Other approaches for discovery sub-concepts in multiple classes could be still studied, in particular with exploiting density based clustering.

Deeper research on specialized artificial neural networks should be undertaken. The current few studies are too focused on including random re-sampling or relatively simple modifications of the optimized loss function. This is desirable given the current strong interest in image recognition or natural language processing using deep neural networks.

An open question concerns multi-class and highly dimensional datasets. Feature random sampling does not take into account internal relations between classes. Furthermore, more research is needed on the specialized construction of new features, projections of the original ones into new representation space, like in embedded representations in deep networks or similarity learning.

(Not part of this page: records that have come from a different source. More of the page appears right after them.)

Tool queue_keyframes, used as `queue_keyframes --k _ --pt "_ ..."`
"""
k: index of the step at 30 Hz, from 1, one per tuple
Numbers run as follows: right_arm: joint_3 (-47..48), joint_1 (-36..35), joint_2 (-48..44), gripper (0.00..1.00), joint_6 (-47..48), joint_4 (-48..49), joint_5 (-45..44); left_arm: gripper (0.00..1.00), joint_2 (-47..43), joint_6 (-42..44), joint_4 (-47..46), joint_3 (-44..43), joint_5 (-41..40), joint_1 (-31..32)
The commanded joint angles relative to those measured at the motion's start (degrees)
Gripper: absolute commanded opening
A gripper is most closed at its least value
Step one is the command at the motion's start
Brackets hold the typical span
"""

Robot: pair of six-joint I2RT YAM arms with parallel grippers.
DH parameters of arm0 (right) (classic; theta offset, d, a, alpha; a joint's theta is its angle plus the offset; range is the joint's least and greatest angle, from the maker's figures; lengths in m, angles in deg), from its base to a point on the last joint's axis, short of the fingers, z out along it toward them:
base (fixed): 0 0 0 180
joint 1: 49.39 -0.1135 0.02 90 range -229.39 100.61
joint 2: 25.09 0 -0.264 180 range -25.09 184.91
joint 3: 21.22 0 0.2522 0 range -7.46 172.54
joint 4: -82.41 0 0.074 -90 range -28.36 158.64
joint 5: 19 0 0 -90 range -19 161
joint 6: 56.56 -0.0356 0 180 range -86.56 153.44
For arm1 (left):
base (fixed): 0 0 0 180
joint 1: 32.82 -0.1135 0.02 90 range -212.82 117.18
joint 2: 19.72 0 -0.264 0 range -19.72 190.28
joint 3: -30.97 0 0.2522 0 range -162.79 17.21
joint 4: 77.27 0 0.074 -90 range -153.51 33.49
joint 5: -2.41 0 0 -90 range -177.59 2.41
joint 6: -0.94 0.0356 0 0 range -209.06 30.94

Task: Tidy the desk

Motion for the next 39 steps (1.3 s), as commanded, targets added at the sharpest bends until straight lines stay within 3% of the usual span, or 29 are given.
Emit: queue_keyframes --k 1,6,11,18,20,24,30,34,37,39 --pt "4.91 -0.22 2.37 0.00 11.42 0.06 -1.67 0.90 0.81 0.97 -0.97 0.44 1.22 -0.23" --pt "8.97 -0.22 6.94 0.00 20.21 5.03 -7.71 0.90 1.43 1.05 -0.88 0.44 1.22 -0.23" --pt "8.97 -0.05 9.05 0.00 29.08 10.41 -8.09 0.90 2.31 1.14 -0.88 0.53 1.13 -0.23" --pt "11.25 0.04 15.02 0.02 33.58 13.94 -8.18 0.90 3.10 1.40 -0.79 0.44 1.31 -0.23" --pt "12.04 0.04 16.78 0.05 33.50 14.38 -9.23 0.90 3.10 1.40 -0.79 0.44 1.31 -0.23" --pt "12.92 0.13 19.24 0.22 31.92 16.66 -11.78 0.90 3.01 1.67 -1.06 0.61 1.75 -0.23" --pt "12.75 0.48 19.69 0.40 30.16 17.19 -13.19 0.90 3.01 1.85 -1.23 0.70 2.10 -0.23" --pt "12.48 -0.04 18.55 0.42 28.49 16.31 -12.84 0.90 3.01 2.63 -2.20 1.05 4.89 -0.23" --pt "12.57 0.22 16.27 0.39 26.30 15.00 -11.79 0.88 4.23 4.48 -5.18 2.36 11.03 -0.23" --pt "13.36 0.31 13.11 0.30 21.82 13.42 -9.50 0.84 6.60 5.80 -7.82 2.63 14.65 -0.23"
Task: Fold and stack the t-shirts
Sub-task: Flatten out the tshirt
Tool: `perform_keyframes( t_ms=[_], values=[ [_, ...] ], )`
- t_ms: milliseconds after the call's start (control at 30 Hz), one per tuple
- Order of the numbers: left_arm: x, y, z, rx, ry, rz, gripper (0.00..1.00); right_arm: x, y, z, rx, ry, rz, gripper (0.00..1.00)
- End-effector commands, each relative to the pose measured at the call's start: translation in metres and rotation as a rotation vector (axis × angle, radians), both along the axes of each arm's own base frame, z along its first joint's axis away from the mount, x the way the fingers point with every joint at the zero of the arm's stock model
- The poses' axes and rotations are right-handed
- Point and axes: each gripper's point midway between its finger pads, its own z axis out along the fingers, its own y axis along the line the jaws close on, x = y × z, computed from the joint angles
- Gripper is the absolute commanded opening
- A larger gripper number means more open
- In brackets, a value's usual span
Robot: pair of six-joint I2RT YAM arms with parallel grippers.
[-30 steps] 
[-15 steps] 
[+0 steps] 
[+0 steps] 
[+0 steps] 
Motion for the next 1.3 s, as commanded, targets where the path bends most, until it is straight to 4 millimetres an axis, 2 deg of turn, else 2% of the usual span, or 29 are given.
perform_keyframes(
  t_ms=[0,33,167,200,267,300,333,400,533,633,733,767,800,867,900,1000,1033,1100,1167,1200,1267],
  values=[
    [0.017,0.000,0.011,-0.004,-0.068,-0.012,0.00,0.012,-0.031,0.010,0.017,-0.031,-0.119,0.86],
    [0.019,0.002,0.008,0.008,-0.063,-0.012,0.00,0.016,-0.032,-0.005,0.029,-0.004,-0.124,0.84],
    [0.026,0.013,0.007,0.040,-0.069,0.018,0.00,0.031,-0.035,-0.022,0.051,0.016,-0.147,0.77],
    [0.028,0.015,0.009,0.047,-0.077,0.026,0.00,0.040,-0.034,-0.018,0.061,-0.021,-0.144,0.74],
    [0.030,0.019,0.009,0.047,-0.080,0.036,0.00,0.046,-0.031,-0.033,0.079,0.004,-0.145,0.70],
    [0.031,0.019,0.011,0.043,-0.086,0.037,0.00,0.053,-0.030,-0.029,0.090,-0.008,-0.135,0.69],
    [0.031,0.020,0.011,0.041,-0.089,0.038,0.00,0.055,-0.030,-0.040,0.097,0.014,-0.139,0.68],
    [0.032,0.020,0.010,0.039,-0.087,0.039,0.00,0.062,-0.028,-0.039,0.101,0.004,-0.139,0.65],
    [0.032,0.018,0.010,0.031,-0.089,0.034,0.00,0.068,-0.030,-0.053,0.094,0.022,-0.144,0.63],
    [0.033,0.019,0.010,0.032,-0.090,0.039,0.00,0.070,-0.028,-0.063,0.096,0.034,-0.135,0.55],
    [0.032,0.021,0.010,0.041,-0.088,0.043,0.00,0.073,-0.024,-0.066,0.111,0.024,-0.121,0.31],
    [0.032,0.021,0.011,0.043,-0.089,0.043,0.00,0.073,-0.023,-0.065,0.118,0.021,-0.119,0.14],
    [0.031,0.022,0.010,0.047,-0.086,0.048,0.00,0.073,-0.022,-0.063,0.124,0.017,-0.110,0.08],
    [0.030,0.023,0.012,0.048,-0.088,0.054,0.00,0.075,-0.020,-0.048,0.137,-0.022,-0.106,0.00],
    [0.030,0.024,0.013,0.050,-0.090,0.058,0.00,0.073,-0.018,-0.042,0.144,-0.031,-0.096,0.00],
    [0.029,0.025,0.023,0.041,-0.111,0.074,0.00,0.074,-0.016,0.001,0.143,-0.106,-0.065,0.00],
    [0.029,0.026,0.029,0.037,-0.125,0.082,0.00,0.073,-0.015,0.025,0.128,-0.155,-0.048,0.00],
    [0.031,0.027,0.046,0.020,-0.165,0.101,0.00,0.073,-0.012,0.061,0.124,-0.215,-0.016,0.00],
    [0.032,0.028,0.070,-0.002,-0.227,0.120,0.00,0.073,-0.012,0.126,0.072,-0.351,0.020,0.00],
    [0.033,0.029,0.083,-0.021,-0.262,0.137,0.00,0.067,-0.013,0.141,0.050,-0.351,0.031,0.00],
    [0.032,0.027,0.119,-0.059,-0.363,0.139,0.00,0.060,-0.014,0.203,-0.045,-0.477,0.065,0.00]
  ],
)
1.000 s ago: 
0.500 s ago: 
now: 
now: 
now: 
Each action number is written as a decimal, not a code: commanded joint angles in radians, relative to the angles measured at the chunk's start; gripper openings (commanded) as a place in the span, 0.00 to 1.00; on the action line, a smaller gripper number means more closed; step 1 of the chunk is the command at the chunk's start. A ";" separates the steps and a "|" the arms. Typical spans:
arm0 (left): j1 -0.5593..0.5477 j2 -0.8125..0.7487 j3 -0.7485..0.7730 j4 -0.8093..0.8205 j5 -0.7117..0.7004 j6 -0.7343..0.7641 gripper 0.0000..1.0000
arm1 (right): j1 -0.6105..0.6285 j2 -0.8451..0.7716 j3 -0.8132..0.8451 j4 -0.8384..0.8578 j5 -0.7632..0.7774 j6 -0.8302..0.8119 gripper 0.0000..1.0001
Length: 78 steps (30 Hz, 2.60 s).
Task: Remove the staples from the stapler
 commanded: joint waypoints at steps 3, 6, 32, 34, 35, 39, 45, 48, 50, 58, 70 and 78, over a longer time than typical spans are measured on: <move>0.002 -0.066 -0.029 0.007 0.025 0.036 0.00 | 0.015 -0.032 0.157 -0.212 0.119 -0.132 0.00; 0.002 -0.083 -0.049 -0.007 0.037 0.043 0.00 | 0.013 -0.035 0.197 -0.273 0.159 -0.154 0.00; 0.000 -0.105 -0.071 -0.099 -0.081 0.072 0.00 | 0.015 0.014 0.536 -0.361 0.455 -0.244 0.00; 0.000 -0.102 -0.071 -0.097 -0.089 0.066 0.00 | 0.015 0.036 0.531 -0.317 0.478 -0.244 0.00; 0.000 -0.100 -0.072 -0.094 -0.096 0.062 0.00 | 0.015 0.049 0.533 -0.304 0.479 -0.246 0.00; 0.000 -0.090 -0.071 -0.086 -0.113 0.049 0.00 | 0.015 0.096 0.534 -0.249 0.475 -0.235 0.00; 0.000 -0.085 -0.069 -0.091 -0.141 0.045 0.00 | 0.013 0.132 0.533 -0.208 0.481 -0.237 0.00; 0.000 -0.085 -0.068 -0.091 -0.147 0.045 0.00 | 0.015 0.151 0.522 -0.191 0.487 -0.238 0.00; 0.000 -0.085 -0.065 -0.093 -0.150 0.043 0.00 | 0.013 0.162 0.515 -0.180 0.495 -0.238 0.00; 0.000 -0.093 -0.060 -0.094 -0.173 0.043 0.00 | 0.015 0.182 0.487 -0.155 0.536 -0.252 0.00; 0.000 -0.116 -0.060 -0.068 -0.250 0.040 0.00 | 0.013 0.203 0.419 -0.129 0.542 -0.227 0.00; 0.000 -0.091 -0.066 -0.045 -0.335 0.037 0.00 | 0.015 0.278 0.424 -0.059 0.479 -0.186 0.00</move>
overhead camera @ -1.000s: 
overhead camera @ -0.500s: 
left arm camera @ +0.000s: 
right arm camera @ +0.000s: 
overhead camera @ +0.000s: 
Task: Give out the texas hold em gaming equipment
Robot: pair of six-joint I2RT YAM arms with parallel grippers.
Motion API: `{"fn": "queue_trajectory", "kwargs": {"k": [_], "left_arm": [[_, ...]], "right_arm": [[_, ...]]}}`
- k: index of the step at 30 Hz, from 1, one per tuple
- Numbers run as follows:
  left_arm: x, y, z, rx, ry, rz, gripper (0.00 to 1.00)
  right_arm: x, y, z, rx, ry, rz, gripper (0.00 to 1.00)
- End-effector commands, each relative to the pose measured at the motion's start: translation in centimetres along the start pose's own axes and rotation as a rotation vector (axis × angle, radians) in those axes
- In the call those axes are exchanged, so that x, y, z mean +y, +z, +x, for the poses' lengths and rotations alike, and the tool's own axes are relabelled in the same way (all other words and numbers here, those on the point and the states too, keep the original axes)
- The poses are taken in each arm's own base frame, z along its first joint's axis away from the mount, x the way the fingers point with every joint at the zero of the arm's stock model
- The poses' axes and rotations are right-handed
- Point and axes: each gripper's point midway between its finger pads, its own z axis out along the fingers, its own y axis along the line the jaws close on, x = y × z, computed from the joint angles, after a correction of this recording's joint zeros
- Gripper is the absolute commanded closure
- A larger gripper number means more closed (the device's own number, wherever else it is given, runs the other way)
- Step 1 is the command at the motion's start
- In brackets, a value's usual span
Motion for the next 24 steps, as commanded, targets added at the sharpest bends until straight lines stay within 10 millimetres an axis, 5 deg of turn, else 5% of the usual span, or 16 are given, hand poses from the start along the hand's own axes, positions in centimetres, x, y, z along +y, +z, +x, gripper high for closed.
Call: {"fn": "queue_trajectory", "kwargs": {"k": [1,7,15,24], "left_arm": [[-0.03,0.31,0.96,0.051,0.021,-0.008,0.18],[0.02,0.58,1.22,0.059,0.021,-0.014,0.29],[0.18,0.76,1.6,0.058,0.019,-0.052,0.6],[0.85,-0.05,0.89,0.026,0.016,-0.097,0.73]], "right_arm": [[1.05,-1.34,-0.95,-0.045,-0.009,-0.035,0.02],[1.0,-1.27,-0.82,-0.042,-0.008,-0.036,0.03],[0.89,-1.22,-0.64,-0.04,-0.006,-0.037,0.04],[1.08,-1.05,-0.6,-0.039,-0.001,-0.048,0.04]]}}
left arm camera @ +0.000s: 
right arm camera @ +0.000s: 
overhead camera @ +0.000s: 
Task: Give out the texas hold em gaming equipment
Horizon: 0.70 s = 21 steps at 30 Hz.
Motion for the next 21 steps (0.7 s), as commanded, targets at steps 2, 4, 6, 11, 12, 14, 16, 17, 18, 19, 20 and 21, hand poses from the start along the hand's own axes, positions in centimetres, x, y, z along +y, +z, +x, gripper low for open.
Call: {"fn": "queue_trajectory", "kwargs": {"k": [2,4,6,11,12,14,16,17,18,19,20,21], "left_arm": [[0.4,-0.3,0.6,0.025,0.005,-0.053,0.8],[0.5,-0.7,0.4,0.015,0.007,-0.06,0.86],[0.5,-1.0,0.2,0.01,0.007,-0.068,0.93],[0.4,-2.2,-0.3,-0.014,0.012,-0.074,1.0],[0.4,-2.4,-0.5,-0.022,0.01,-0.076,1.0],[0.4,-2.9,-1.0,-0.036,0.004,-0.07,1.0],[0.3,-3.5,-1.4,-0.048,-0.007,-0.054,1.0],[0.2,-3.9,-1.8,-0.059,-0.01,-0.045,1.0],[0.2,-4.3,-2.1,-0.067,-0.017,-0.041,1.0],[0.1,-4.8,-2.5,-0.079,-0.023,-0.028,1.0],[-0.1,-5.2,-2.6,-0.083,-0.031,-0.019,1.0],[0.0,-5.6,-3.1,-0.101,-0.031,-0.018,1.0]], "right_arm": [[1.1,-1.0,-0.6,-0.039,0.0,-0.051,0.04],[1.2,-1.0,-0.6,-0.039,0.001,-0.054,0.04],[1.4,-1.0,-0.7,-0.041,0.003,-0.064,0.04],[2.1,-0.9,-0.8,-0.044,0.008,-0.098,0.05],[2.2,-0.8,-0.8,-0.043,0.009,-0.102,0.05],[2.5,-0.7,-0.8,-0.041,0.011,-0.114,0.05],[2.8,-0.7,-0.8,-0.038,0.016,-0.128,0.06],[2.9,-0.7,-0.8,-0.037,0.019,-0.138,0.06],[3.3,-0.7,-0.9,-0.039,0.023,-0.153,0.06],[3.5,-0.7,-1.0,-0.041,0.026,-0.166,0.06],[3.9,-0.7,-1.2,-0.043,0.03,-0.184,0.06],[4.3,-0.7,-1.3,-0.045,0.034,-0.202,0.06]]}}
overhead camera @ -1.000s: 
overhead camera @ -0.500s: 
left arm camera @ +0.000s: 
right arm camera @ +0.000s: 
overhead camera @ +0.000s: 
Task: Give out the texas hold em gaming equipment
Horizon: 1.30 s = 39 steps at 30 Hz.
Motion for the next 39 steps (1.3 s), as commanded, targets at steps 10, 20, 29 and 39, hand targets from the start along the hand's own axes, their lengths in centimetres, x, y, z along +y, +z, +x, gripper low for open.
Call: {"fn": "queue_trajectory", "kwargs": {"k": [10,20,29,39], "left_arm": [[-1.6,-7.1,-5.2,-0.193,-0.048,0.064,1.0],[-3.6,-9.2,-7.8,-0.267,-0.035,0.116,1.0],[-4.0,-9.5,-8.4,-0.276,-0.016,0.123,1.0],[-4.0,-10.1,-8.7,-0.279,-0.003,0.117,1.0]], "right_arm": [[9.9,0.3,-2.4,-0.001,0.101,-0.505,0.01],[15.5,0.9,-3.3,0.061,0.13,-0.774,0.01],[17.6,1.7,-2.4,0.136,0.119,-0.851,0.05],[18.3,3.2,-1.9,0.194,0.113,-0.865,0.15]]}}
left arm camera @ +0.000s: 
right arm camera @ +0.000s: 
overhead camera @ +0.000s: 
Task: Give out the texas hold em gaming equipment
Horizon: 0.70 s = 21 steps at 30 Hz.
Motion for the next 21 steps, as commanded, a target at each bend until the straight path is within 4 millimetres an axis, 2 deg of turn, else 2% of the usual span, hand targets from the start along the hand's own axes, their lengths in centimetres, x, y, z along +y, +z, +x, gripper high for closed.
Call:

Nearly all current research were done on static multi-class imbalanced data. On the other hand data streams with concept drifts occur in many modern applications of Big Data [12]. They are naturally imbalanced and the global imbalance ratio may vary over time. However, the data factors such as class split into factors, overlapping or presence of rare case may also change (similarly to typical drifts) and their drifts are definitely local as it was recently shown for binary imbalanced streams [3]. Their experiments demonstrated that these drifts deteriorate predictive performance of popular stream classifiers and posed needs for the developments of new specialized online algorithms. However such studies should be done with more complex multiple classifiers. Furthermore new online clustering algorithms for detection of the class split, their changes over time and appearance of new classes in the streams are necessary.